About this task:
Only the pictures are to be left out; return the rest of the data exactly as it stands.

Dataset extract:

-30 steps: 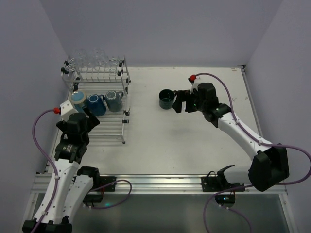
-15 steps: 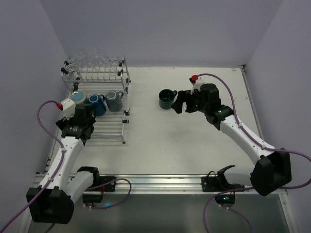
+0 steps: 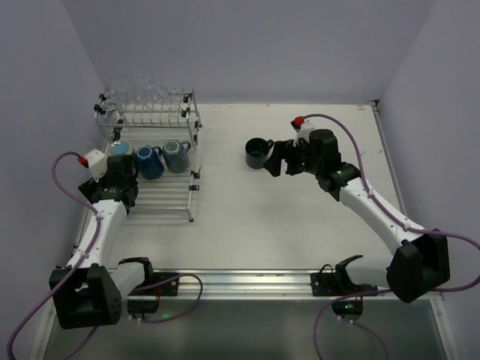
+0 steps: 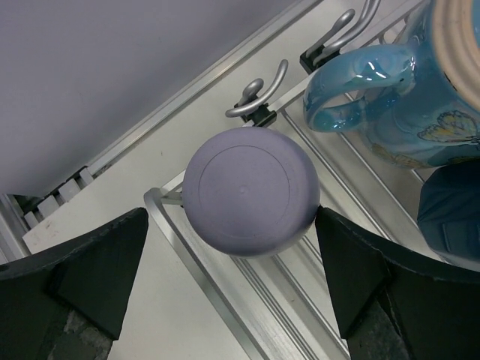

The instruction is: Unload the cups from the dish rack

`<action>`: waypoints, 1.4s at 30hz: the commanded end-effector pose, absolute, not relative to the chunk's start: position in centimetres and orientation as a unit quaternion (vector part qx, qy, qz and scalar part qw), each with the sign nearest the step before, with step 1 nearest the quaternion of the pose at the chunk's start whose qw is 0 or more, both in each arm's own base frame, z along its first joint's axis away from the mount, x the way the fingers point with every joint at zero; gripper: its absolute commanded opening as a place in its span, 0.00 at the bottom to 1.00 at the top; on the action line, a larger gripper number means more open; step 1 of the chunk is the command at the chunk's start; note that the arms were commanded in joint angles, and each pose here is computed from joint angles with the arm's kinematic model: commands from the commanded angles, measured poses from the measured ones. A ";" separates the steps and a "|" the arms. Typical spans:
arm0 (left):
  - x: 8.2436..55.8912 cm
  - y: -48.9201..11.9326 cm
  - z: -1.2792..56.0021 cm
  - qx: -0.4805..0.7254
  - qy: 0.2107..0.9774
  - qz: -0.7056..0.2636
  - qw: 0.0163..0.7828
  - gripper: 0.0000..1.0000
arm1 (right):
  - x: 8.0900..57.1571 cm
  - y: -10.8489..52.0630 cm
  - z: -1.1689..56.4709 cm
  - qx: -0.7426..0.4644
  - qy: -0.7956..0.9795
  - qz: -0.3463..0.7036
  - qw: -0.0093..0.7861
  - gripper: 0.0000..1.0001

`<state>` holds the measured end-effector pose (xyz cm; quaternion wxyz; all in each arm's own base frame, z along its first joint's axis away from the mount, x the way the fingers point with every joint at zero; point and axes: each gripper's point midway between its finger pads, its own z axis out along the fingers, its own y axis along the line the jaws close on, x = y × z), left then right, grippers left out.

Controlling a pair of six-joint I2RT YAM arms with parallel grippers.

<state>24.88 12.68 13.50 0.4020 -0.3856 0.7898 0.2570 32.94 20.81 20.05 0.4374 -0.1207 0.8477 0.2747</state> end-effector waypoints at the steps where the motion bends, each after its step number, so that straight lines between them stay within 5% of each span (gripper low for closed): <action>1: 27.0 13.5 15.7 -0.393 0.768 0.252 0.438 0.97 | 33.3 21.4 21.6 -0.137 0.831 0.289 0.456 0.90; 5: 27.7 13.2 15.8 -0.386 0.769 0.238 0.450 0.87 | 33.1 21.9 21.8 -0.144 0.829 0.294 0.454 0.90; 9: 27.9 12.5 16.0 -0.383 0.772 0.214 0.460 0.65 | 32.9 22.2 21.8 -0.148 0.828 0.297 0.453 0.90; 15: 28.6 9.5 18.1 -0.363 0.775 0.113 0.505 0.52 | 32.7 23.0 21.8 -0.150 0.820 0.320 0.451 0.90; 22: 27.1 5.5 22.2 -0.328 0.761 -0.009 0.560 0.49 | 32.8 22.7 23.0 -0.122 0.804 0.332 0.477 0.90; 29: 26.3 -3.9 25.0 -0.204 0.747 -0.254 0.579 0.46 | 30.4 22.9 27.2 -0.058 0.761 0.416 0.495 0.88; 42: 23.2 -14.3 31.4 -0.053 0.620 -0.531 0.575 0.40 | 20.3 28.5 33.2 -0.094 0.629 0.626 0.451 0.82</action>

Task response:
-30 steps: 
-15 steps: 
+0 steps: 
+0 steps: 

The instruction is: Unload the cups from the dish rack

`<action>`: waypoints, 1.4s at 30hz: the commanded end-effector pose, absolute, not relative to the chunk's start: position in centimetres and orientation as a unit quaternion (vector part qx, qy, qz and scalar part qw), each with the sign nearest the step before, with step 1 nearest the quaternion of the pose at the chunk's start whose qw is 0 or more, both in each arm's own base frame, z along its first joint's axis away from the mount, x the way the fingers point with every joint at zero; gripper: its absolute commanded opening as a place in its span, 0.00 at the bottom to 1.00 at the top; on the action line, a larger gripper number means more open; step 1 of the chunk is the command at the chunk's start; note that the arms were commanded in joint angles, and each pose here is computed from joint angles with the arm's kinematic model: commands from the commanded angles, measured poses from the measured ones. A ";" separates the steps and a "|" the arms. Typical spans:
arm0 (left):
  - x: 8.2436..55.8912 cm
  - y: -48.9201..11.9326 cm
  - z: -1.2792..56.0021 cm
  - qx: -0.4805..0.7254
  - qy: 0.2107..0.9774
  - qz: -0.7056..0.2636
  - qw: 0.0163..0.7828
  - gripper: 0.0000..1.0000
arm1 (right):
  - x: 8.0900..57.1571 cm
  - y: -10.8489..52.0630 cm
  - z: -1.1689..56.4709 cm
  - qx: -0.7426..0.4644
  - qy: -0.7956..0.9795
  - qz: -0.3463..0.7036
  - qw: -0.0093..0.7861
  - gripper: 0.0000..1.0001

`<state>` holds the measured end-effector pose (xyz cm; quaternion wxyz; all in each arm's own base frame, z along its first joint's axis away from the mount, x the way the fingers point with every joint at zero; point and axes: each gripper's point midway between its finger pads, its own z axis out along the fingers, its own y axis along the line the jaws close on, x = y × z), left then right, grippers left out.

Controlling a pair of six-joint I2RT YAM arms with parallel grippers.

<state>24.88 12.68 13.50 0.4020 -0.3856 0.7898 0.2570 32.94 20.81 20.05 0.4374 -0.1207 0.8477 0.2747</state> end-effector waypoints at the steps where the motion bends, each after its step number, so that straight lines between them stay within 5% of each span (gripper low for closed): <action>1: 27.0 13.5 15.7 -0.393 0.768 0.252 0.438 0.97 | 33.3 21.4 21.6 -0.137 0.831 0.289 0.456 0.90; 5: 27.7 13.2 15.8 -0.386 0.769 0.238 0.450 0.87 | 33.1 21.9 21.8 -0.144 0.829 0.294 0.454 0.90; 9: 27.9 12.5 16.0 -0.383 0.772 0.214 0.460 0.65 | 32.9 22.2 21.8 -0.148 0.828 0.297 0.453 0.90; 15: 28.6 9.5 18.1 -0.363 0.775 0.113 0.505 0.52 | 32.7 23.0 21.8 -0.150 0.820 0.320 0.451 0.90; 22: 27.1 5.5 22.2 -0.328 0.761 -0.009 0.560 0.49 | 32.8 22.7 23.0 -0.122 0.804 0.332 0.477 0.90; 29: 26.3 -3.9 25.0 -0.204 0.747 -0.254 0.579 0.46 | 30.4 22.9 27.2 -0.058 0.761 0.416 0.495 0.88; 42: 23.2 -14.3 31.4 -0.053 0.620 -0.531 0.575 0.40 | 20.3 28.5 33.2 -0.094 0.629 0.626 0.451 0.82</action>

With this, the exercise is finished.